**TASK DETAILS:**
Return the data. Every word must match.

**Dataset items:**
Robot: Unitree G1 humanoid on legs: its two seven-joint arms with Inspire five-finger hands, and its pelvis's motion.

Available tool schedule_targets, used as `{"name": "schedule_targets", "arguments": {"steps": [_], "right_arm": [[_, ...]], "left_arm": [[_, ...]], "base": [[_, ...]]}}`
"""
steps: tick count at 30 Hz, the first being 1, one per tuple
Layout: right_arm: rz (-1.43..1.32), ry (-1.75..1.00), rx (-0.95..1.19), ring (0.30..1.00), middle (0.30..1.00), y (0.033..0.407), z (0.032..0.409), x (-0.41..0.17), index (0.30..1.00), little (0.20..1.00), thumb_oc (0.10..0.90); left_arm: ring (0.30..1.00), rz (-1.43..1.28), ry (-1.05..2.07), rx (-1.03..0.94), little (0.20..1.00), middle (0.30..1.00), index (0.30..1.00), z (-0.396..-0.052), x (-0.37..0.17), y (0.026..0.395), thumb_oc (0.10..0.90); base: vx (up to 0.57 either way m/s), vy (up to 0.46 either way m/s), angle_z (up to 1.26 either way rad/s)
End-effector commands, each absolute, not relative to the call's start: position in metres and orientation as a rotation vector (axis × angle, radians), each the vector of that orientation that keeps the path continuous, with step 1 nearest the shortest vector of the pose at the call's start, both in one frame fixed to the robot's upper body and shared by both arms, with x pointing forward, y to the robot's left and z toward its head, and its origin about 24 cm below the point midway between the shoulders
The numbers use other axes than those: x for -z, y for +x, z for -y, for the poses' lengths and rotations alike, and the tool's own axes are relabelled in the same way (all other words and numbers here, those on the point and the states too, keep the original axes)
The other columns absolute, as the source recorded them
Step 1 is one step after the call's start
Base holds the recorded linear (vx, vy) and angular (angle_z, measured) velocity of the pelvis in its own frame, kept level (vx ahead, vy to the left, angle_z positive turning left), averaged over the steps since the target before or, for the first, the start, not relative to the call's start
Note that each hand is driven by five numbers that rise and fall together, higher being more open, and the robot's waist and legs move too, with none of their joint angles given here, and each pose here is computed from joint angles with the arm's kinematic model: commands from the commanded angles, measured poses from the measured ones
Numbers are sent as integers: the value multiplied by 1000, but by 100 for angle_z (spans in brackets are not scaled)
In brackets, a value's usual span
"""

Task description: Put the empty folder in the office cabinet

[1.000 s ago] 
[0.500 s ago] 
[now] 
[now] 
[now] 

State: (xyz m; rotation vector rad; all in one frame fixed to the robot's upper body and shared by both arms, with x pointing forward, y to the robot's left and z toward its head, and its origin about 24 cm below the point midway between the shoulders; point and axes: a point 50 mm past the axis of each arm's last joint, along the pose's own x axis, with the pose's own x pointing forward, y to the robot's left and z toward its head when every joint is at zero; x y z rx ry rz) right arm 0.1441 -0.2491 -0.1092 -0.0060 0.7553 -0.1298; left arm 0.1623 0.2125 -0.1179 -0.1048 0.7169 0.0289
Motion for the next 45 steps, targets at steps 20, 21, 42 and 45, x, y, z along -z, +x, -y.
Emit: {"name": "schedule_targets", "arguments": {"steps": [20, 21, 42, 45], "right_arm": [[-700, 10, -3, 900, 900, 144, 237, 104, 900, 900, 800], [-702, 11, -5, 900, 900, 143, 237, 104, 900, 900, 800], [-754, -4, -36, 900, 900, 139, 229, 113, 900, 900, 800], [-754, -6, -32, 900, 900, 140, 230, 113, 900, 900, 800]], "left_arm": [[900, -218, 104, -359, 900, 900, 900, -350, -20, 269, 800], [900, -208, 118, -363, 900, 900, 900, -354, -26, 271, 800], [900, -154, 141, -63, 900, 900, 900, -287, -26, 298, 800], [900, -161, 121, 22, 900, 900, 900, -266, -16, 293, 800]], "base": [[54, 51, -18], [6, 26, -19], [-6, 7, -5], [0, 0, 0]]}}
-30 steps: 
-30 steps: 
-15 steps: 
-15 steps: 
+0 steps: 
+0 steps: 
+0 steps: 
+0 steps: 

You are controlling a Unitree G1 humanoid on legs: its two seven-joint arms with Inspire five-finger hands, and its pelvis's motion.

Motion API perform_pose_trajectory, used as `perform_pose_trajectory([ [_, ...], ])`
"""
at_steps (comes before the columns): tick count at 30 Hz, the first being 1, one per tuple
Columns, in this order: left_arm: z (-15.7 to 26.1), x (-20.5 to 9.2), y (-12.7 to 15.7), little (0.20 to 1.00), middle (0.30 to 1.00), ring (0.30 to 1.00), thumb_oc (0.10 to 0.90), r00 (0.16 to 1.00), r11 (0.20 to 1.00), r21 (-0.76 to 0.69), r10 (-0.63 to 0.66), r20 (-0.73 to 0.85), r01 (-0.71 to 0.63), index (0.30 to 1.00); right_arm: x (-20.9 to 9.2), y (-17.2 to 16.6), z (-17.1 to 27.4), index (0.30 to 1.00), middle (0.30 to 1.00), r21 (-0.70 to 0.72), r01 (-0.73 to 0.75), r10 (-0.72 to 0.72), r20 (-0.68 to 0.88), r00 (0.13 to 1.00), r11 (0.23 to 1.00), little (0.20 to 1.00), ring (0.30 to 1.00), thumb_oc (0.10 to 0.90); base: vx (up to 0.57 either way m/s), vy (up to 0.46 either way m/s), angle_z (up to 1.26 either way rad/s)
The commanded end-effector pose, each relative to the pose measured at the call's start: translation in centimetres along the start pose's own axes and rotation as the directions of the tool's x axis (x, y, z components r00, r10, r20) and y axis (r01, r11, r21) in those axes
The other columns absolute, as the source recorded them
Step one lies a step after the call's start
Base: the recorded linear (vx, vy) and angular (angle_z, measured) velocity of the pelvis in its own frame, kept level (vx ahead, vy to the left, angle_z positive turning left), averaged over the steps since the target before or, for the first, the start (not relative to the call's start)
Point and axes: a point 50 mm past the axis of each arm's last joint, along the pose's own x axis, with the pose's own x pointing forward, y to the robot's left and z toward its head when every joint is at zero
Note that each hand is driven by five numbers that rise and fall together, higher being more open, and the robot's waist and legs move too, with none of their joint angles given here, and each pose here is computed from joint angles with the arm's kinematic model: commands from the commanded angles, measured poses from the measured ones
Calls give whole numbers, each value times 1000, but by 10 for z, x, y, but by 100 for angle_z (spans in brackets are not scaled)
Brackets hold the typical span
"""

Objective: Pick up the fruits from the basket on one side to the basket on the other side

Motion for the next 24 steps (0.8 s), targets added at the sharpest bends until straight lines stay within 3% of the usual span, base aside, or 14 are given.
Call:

**ANSWER SECTION:**
Robot: Unitree G1 humanoid on legs: its two seven-joint arms with Inspire five-finger hands, and its pelvis's motion.

Available tool schedule_targets, used as `{"name": "schedule_targets", "arguments": {"steps": [_], "right_arm": [[_, ...]], "left_arm": [[_, ...]], "base": [[_, ...]]}}`
"""
steps: tick count at 30 Hz, the first being 1, one per tuple
Layout: right_arm: rz (-1.43..1.32), ry (-1.75..1.00), rx (-0.95..1.19), ring (0.30..1.00), middle (0.30..1.00), y (0.033..0.407), z (0.032..0.409), x (-0.41..0.17), index (0.30..1.00), little (0.20..1.00), thumb_oc (0.10..0.90); left_arm: ring (0.30..1.00), rz (-1.43..1.28), ry (-1.05..2.07), rx (-1.03..0.94), little (0.20..1.00), middle (0.30..1.00), index (0.30..1.00), z (-0.396..-0.052), x (-0.37..0.17), y (0.026..0.395), thumb_oc (0.10..0.90); base: vx (up to 0.57 either way m/s), vy (up to 0.46 either way m/s), angle_z (up to 1.26 either way rad/s)
End-effector commands, each absolute, not relative to the call's start: position in metres and orientation as a rotation vector (axis × angle, radians), each the vector of that orientation that keeps the path continuous, with step 1 nearest the shortest vector of the pose at the call's start, both in one frame fixed to the robot's upper body and shared by both arms, with x pointing forward, y to the robot's left and z toward its head, and its origin about 24 cm below the point midway between the shoulders
The numbers use other axes than those: x for -z, y for +x, z for -y, for the poses' lengths and rotations alike, and the tool's own axes are relabelled in the same way (all other words and numbers here, those on the point and the states too, keep the original axes)
The other columns absolute, as the source recorded them
Step 1 is one step after the call's start
Base holds the recorded linear (vx, vy) and angular (angle_z, measured) velocity of the pelvis in its own frame, kept level (vx ahead, vy to the left, angle_z positive turning left), averaged over the steps since the target before or, for the first, the start, not relative to the call's start
Note that each hand is driven by five numbers that rise and fall together, higher being more open, and the robot's waist and legs move too, with none of their joint angles given here, and each pose here is computed from joint angles with the arm's kinematic model: commands from the commanded angles, measured poses from the measured ones
Numbers are sent as integers: the value multiplied by 1000, but by 100 for angle_z (spans in brackets are not scaled)
In brackets, a value's usual span
"""

Task description: Put the empty folder in the office cabinet

[1.000 s ago] 
[0.500 s ago] 
[now] 
[now] 
[now] 

State: (xyz m; rotation vector rad; all in one frame fixed to the robot's upper body and shared by both arms, with x pointing forward, y to the robot's left and z toward its head, and its origin about 24 cm below the point midway between the shoulders; point and axes: a point 50 mm past the axis of each arm's last joint, along the pose's own x axis, with the pose's own x pointing forward, y to the robot's left and z toward its head when every joint is at zero; x y z rx ry rz) right arm 0.1441 -0.2491 -0.1092 -0.0060 0.7553 -0.1298; left arm 0.1623 0.2125 -0.1179 -0.1048 0.7169 0.0289
Motion for the next 45 steps, targets at steps 20, 21, 42 and 45, x, y, z along -z, +x, -y.
Emit: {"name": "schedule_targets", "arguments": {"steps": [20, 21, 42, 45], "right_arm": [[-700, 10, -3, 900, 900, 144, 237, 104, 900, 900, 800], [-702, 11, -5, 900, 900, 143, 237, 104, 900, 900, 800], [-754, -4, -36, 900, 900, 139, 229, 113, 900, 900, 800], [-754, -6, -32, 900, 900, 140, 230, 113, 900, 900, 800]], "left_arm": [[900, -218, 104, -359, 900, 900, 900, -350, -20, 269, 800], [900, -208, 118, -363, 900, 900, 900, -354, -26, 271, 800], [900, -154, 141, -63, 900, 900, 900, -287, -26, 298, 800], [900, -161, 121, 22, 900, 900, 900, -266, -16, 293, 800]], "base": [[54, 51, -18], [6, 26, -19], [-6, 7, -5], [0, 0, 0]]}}
-30 steps: 
-30 steps: 
-15 steps: 
-15 steps: 
+0 steps: 
+0 steps: 
+0 steps: 
+0 steps: 

You are controlling a Unitree G1 humanoid on legs: its two seven-joint arms with Inspire five-finger hands, and its pelvis's motion.

Motion API perform_pose_trajectory, used as `perform_pose_trajectory([ [_, ...], ])`
"""
at_steps (comes before the columns): tick count at 30 Hz, the first being 1, one per tuple
Columns, in this order: left_arm: z (-15.7 to 26.1), x (-20.5 to 9.2), y (-12.7 to 15.7), little (0.20 to 1.00), middle (0.30 to 1.00), ring (0.30 to 1.00), thumb_oc (0.10 to 0.90), r00 (0.16 to 1.00), r11 (0.20 to 1.00), r21 (-0.76 to 0.69), r10 (-0.63 to 0.66), r20 (-0.73 to 0.85), r01 (-0.71 to 0.63), index (0.30 to 1.00); right_arm: x (-20.9 to 9.2), y (-17.2 to 16.6), z (-17.1 to 27.4), index (0.30 to 1.00), middle (0.30 to 1.00), r21 (-0.70 to 0.72), r01 (-0.73 to 0.75), r10 (-0.72 to 0.72), r20 (-0.68 to 0.88), r00 (0.13 to 1.00), r11 (0.23 to 1.00), little (0.20 to 1.00), ring (0.30 to 1.00), thumb_oc (0.10 to 0.90); base: vx (up to 0.57 either way m/s), vy (up to 0.46 either way m/s), angle_z (up to 1.26 either way rad/s)
The commanded end-effector pose, each relative to the pose measured at the call's start: translation in centimetres along the start pose's own axes and rotation as the directions of the tool's x axis (x, y, z components r00, r10, r20) and y axis (r01, r11, r21) in those axes
The other columns absolute, as the source recorded them
Step one lies a step after the call's start
Base: the recorded linear (vx, vy) and angular (angle_z, measured) velocity of the pelvis in its own frame, kept level (vx ahead, vy to the left, angle_z positive turning left), averaged over the steps since the target before or, for the first, the start (not relative to the call's start)
Point and axes: a point 50 mm past the axis of each arm's last joint, along the pose's own x axis, with the pose's own x pointing forward, y to the robot's left and z toward its head when every joint is at zero
Note that each hand is driven by five numbers that rise and fall together, higher being more open, and the robot's waist and legs move too, with none of their joint angles given here, and each pose here is computed from joint angles with the arm's kinematic model: commands from the commanded angles, measured poses from the measured ones
Calls give whole numbers, each value times 1000, but by 10 for z, x, y, but by 100 for angle_z (spans in brackets are not scaled)
Brackets hold the typical span
"""

Objective: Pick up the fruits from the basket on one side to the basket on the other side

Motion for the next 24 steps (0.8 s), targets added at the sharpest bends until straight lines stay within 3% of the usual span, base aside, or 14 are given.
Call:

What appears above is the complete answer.